Numerous stories were published regarding members of the public unable to purchase groceries, pay bills and in some cases complete on the purchase of real estate.
 
Bank staff located in the branches were requested to work Sunday in an attempt to assist its impacted customers, providing cash advances in some cases.
 
Five days after the event the media was still publishing stories. The bank is promising to pay any costs incurred, work with various agencies to ensure none of its customers are black listed and eventually some form of compensation may also be forth-coming.
 
The full cost of this 'disaster' has yet to be established, let alone the damage to the level of customer confidence and ultimately the credibility of the bank. Some members of staff will loose their jobs as shareholders seek some form of justice.
 
So when you are trying to convince members of staff and suppliers of the merits of ITIL Change Management and the inclusion of a post implementation 'verification plan' then this current day example may just help to focus the mind.
 
 
 

4 VISITOR COMMENTS

2012-08-11 by "tonuttyme"

If an organisation handles 600 changes in a week, is a post implementation review for all changes possible?
Reply on 2012-11-13
(from shirad_s)

It depends based on what are the changes.
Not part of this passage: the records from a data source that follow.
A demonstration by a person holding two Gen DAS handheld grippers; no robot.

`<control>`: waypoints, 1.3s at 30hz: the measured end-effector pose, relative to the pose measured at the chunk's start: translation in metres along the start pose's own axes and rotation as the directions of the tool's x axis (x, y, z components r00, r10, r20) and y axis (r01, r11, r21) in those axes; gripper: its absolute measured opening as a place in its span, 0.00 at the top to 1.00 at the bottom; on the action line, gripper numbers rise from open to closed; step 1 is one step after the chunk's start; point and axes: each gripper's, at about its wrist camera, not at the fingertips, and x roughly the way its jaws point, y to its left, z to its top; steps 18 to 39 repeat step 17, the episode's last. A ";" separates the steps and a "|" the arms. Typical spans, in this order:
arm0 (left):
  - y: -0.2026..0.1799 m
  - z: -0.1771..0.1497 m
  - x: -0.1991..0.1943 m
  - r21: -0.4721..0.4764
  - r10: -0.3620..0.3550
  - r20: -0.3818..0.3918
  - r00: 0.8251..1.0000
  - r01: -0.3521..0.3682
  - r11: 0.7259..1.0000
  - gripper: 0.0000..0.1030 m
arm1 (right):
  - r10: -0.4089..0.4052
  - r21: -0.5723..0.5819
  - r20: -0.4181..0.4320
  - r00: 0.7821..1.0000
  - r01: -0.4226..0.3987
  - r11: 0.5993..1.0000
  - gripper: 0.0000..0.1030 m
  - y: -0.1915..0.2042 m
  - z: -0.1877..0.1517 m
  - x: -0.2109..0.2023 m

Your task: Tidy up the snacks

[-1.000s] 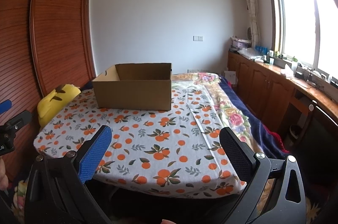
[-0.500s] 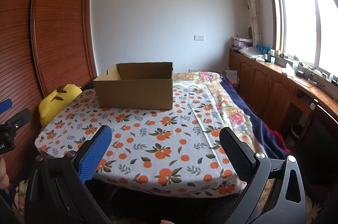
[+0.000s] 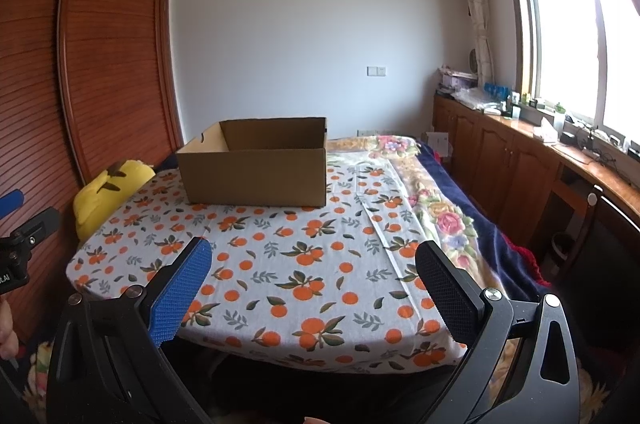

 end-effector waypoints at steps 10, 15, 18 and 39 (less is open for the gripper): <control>0.000 -0.001 0.000 0.000 0.000 0.000 1.000 0.000 1.000 0.00 | -0.003 0.000 0.002 1.000 0.003 1.000 0.00 0.000 0.001 -0.001; 0.001 0.000 0.000 -0.001 0.000 0.000 1.000 0.000 1.000 0.00 | -0.003 0.000 0.003 1.000 0.003 1.000 0.00 0.000 0.001 -0.001; 0.001 -0.001 0.000 0.000 0.000 0.001 1.000 0.000 1.000 0.00 | -0.003 0.001 0.003 1.000 0.003 1.000 0.00 0.000 0.001 0.000; 0.001 -0.001 0.000 0.000 0.000 0.001 1.000 0.000 1.000 0.00 | -0.003 0.001 0.003 1.000 0.003 1.000 0.00 0.000 0.001 0.000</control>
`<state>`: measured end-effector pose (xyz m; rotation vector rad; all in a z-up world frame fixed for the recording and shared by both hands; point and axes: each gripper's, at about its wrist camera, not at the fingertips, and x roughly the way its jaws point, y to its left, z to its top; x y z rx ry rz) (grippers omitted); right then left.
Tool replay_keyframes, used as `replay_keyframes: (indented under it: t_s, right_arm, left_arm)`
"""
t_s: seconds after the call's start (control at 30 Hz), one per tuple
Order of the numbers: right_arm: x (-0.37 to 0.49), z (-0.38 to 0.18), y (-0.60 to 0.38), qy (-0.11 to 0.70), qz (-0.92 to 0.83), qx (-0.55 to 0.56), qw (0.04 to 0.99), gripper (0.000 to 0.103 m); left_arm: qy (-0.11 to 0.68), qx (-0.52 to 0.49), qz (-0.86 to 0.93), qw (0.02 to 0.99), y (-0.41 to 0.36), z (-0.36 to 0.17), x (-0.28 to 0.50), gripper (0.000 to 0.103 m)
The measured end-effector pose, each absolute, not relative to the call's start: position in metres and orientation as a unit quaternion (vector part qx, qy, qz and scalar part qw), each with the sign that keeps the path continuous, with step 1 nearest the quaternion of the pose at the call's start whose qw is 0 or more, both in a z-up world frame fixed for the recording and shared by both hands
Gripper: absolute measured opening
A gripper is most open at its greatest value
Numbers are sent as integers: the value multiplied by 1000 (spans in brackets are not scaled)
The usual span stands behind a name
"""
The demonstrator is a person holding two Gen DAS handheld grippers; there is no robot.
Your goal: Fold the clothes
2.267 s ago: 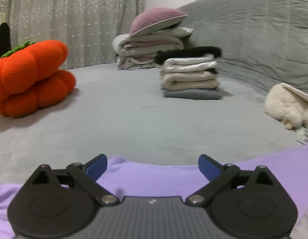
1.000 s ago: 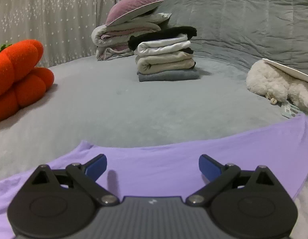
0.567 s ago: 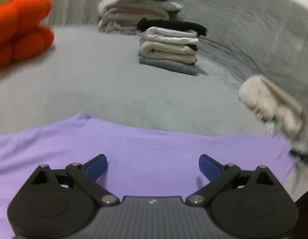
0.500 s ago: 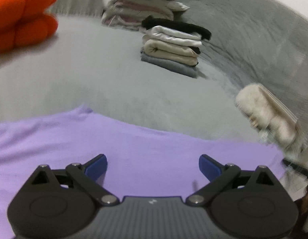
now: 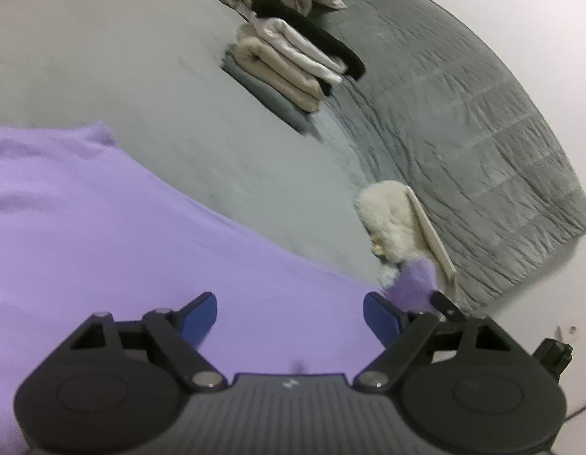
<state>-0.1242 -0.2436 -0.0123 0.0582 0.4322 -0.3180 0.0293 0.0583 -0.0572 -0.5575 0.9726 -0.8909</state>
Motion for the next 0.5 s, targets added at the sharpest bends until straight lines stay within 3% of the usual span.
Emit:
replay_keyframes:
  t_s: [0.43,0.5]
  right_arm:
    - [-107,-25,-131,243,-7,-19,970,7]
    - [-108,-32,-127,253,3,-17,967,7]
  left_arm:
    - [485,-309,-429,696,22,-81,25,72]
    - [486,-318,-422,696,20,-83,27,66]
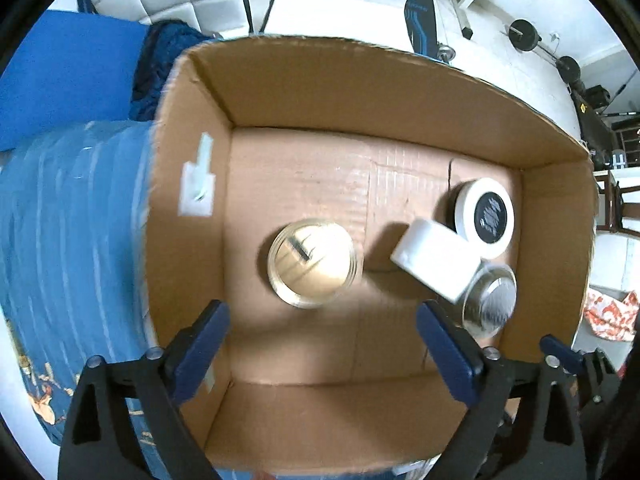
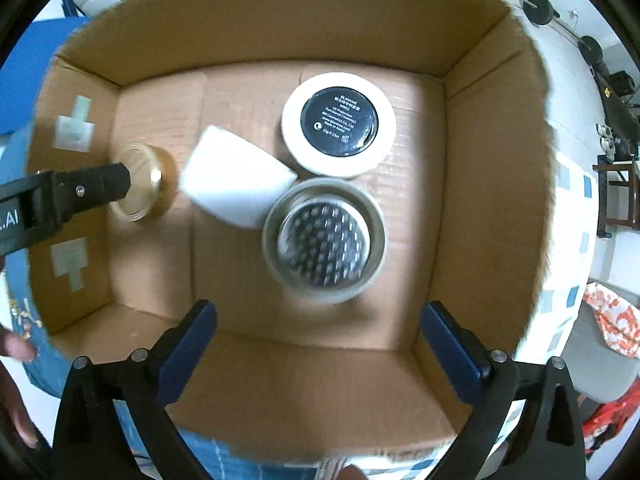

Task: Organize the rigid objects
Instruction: 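Open both tools to release the lid and strainer cup in the box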

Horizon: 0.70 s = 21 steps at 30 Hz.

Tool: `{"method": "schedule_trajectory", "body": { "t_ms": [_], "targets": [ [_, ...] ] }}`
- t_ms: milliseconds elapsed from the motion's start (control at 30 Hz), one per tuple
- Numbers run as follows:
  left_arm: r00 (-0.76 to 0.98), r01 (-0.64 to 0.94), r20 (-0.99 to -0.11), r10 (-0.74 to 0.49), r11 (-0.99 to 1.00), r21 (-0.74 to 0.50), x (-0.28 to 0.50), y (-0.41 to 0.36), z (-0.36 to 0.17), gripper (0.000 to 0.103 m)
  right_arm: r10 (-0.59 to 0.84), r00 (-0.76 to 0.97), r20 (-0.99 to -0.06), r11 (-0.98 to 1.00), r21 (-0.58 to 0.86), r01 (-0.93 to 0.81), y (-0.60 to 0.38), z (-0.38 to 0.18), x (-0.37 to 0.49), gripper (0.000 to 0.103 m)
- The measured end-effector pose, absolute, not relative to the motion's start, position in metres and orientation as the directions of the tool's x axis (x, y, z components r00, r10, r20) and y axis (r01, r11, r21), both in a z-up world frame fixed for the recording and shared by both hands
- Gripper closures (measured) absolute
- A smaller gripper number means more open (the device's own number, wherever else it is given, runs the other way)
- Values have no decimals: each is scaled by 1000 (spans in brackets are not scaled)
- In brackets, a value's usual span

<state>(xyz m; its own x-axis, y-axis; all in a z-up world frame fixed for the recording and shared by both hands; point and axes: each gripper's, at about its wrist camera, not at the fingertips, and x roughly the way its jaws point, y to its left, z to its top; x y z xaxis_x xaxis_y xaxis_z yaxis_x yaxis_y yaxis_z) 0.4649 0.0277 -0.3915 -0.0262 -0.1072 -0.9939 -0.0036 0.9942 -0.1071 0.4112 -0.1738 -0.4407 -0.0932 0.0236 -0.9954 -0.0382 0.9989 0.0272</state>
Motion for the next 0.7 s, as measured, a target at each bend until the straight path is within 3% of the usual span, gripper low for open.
{"method": "schedule_trajectory", "body": {
  "t_ms": [300, 700],
  "targets": [
    [182, 8, -983, -38, 999, -37, 381, 29, -331, 6, 5, 51, -999, 1000, 5, -3, -173, -384, 356, 0],
    [381, 20, -923, -54, 999, -50, 303, 28, -251, 6, 11, 229, -973, 1000, 13, 5, -186, -318, 283, 0]
  ]
}}
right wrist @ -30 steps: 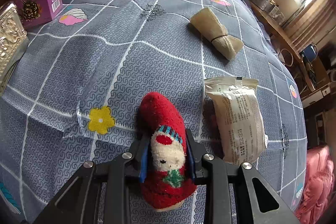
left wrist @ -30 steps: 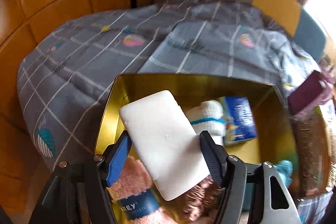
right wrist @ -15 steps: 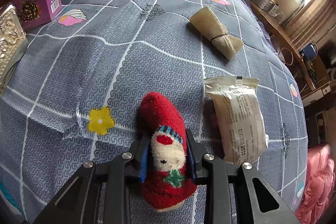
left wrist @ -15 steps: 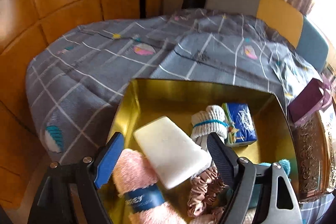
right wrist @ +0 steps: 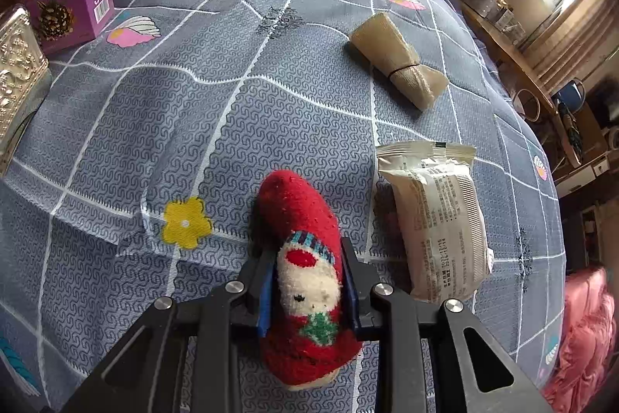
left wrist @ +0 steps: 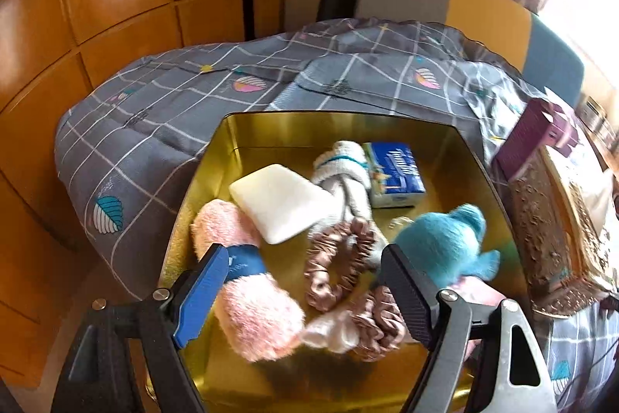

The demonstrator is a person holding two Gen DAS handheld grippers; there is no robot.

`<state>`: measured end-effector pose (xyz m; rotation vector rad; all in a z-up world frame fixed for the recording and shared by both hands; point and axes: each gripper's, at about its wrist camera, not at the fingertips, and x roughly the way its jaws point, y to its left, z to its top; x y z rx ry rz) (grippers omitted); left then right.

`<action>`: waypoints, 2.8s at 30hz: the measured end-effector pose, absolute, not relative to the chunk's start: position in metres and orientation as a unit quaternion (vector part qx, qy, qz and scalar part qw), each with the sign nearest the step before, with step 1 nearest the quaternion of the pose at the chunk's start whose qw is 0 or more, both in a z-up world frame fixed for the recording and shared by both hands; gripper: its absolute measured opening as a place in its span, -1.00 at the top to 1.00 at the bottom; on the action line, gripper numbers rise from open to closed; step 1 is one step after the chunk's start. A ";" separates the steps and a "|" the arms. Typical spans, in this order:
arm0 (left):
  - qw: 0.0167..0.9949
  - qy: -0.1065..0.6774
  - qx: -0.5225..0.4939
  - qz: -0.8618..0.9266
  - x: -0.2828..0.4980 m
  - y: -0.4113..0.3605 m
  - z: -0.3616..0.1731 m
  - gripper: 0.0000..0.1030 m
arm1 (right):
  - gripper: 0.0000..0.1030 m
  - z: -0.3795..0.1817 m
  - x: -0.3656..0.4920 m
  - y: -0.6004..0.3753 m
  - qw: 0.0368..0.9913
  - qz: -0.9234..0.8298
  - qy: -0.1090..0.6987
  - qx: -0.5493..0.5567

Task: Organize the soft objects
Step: 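Lift the red Santa sock with the right tool off the bed, then carry the red sock over the gold tray and open the right tool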

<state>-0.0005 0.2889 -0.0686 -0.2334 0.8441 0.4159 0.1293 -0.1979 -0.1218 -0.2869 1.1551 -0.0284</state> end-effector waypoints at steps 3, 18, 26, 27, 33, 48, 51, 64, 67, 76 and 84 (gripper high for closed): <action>0.892 0.400 -0.102 0.185 -0.002 0.276 -0.062 -0.60 | 0.42 -0.122 0.131 -0.202 0.829 -0.014 0.547 -0.120; 0.911 0.398 -0.030 0.104 -0.001 0.212 -0.051 -0.60 | 0.46 -0.123 0.146 -0.226 0.826 -0.008 0.561 -0.056; 0.914 0.398 -0.007 0.074 0.000 0.193 -0.054 -0.60 | 0.45 -0.126 0.150 -0.233 0.827 -0.010 0.561 -0.042; 0.915 0.398 -0.006 0.071 0.000 0.192 -0.054 -0.60 | 0.45 -0.126 0.151 -0.233 0.827 -0.010 0.560 -0.043; 0.916 0.398 0.001 0.051 -0.002 0.187 -0.054 -0.60 | 0.45 -0.126 0.150 -0.233 0.828 -0.012 0.560 -0.034; 0.917 0.395 -0.006 0.051 -0.011 0.203 -0.054 -0.60 | 0.49 -0.125 0.166 -0.231 0.814 -0.046 0.578 -0.026; 0.917 0.394 -0.016 0.054 -0.012 0.210 -0.054 -0.60 | 0.55 -0.121 0.174 -0.228 0.813 -0.043 0.581 -0.015; 0.916 0.395 -0.034 0.055 -0.016 0.226 -0.055 -0.60 | 0.59 -0.060 0.245 -0.183 0.841 0.010 0.541 0.002; 0.916 0.396 -0.036 0.058 -0.016 0.228 -0.055 -0.60 | 0.59 -0.041 0.265 -0.170 0.850 0.019 0.527 0.001; 0.915 0.396 -0.042 0.070 -0.021 0.237 -0.056 -0.60 | 0.59 0.007 0.301 -0.095 0.871 0.062 0.487 -0.014; 0.914 0.395 -0.043 0.081 -0.027 0.243 -0.055 -0.60 | 0.59 0.047 0.283 -0.005 0.886 0.176 0.428 -0.032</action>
Are these SW, HW, policies, configurations, a combination of all and other things ... etc?

All in all, it is possible with the following conditions:

1. You have a mirror of the production environment, or one that is fairly close to that, to test and rollback if any problem occurs

2. Prioritize the changes and deploy them and their dependencies in point 1 in a planned manner. Best is that you don't deploy all of the changes together as they might break the system and you won't be able to easily and quickly detect what caused this to raise a problem incident. So deploying one a time, or a group of changes that are guaranteed not to conflict (with minimal to no risk#, is the best approach, and this also allows you to distribute testing for the confirmed changes

3. Work with the project managers to develop a comprehensive test plan and schedule testing in a timely manner and in parallel to the daily and continuous existing changes

4. Allocate the right resources that comprehend the business and technical side, so they'd understand the purpose of the test and run it with no gaps

5. Review the results through reporting, and adjust changes where necessary #This is iterative)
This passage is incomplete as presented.